A partir de este momento y, de forma general, quien migra va construyendo su camino con la ambivalencia constante y necesaria de una misma persona dividida entre esa que vivía en su tierra natal, con su recorrido vital, y esa “misma” nueva persona en el extranjero, que empieza de nuevo.

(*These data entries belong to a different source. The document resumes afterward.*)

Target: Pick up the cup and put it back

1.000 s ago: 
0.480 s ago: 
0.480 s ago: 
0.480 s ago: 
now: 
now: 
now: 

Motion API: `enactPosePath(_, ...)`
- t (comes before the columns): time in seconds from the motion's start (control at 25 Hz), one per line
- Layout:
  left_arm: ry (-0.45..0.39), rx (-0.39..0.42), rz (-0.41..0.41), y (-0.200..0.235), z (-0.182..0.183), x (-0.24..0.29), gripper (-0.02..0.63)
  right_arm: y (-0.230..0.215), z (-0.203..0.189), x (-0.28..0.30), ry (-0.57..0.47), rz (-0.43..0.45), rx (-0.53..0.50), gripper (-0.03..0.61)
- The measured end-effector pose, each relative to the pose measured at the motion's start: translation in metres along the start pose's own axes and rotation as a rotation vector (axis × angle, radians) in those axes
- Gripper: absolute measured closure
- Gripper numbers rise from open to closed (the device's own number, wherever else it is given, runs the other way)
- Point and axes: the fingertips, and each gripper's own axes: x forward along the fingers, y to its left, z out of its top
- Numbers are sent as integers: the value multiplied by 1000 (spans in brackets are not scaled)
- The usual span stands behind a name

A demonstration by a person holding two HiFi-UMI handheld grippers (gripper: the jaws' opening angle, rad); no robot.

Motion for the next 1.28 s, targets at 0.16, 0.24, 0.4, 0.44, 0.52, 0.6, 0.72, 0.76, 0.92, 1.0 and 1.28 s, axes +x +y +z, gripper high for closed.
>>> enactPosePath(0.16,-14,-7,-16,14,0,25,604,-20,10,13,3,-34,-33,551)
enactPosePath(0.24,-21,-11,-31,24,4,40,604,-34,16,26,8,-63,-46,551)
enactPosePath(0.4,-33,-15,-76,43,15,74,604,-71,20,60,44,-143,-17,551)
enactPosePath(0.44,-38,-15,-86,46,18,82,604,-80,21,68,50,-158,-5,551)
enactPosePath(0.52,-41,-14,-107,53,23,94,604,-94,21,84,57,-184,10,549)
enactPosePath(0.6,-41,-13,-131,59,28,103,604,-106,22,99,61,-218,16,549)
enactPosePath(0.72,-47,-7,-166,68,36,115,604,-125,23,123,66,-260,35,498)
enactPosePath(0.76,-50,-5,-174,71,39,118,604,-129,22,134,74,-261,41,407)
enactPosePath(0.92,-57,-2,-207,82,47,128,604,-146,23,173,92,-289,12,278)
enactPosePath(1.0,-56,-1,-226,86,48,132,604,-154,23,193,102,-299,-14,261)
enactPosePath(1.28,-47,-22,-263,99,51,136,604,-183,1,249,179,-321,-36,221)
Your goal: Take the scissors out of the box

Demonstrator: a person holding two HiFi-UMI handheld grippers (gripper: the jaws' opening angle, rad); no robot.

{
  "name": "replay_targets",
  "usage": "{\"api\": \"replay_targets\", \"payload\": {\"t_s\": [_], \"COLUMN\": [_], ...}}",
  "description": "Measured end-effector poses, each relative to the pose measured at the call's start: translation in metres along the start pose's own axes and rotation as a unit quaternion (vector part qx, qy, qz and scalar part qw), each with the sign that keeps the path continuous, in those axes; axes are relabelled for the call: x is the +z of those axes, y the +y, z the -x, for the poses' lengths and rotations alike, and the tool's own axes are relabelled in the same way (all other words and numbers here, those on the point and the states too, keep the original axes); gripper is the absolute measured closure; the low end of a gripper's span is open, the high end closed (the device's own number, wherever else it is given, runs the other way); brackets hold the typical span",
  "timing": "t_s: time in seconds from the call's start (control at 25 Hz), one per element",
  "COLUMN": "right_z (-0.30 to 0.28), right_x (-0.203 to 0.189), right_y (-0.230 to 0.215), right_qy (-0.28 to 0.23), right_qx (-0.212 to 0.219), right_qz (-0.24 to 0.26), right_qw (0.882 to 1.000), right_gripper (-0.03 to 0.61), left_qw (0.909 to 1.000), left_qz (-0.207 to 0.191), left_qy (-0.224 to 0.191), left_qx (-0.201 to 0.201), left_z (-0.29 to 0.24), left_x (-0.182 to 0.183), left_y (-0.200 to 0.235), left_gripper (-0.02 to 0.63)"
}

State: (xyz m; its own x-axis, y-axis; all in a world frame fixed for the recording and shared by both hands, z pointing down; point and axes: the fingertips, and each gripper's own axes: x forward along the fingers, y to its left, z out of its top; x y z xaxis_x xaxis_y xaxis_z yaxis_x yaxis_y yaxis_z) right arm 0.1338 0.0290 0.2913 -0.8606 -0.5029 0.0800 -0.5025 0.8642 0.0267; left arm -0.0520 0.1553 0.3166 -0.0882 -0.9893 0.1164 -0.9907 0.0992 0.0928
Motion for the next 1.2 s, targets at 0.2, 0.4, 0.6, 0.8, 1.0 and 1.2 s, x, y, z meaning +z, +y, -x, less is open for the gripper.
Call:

Esa ambivalencia serán aquellas pérdidas y estas ganancias: aquella situación social difícil y esta tranquilidad social soñada, aquellas escasas oportunidades de trabajo y esta amplia gama de oferta laboral, aquella localidad rutinaria y esta realidad con cosas nuevas por hacer, aquella economía inestable y esta estabilidad creciente, pero también, aquellas comidas dominicales en familia y esta nostalgia de no estar allá, aquella costumbre típica del pueblo y estas nuevas costumbres que poco a poco se van haciendo propias…

Ese anhelo de mejora, que suele motorizar el proceso migratorio, da por hecho que la nueva situación del migrante, quizá no en todos, pero en muchos aspectos, es mejor que la que se tenía y eso suele generar culpa. Culpa por haber dejado a los suyos y estar mejor, culpa por no estar en ese nacimiento del hijo del mejor amigo, por no acompañar en la enfermedad a ese ser querido, por no celebrar los momentos especiales con los más cercanos, culpa por decidir estar fuera, por buscar algo que, a priori, es mejor para el que migra.

Se hace camino al andar”, diría Antonio Machado. Y podría añadirse que lo verdaderamente importante es andar, avanzar, descubrir, hacer que haya merecido la pena, y por qué no, que haya merecido también la alegría, el poder construirse de nuevo, permitirse habitar esa “segunda piel” que sentirá que el viento del nuevo país no se siente igual que el propio; que el abrazo de quien le recibe, del que está aquí, no es igual del que se dejó, que está lejos.

Una segunda piel que no sustituye, ni eclipsa, una segunda piel que se ha podido hacer con la inigualable riqueza de lo distinto, de lo nuevo y que, aunque sabe que el calorcito de la tierra es único, ese abrazo de ese nuevo amigo es tan caluroso, como, también, único.

En el proceso migratorio, puede ser muy útil e importante poder elaborar las pérdidas, hacer un duelo muy personal e íntimo, poder permitirse estar a veces vulnerable, a veces triste, a veces nostálgico, a veces cansado y entonces, poco a poco, sentir que eso que se perdió, puede dejar espacio para pensar qué se puede hacer de nuevo, qué de lo nuevo se parece a lo que me gusta de lo viejo, qué de lo nuevo no me gusta, qué le gusta a la gente nueva que conoce, interesarse por lo diferente, por la historia de los otros distintos, por la historia que sostiene la cultura y las tradiciones de la nueva tierra, tanto como si fuera la propia, por la novedad, por eso que formará parte del singular camino que cada uno se construye y poder sentir, que ese esfuerzo, esa distancia y tantas renuncias, son precisamente, el motor de una nueva vida.

 

Referencias bibliográficas:

Zimmerman, D.: «Freud y la Emigración«. Revista Internacional de cultura, subjetividad y estética Vol. 2, (2), Mayo 2006.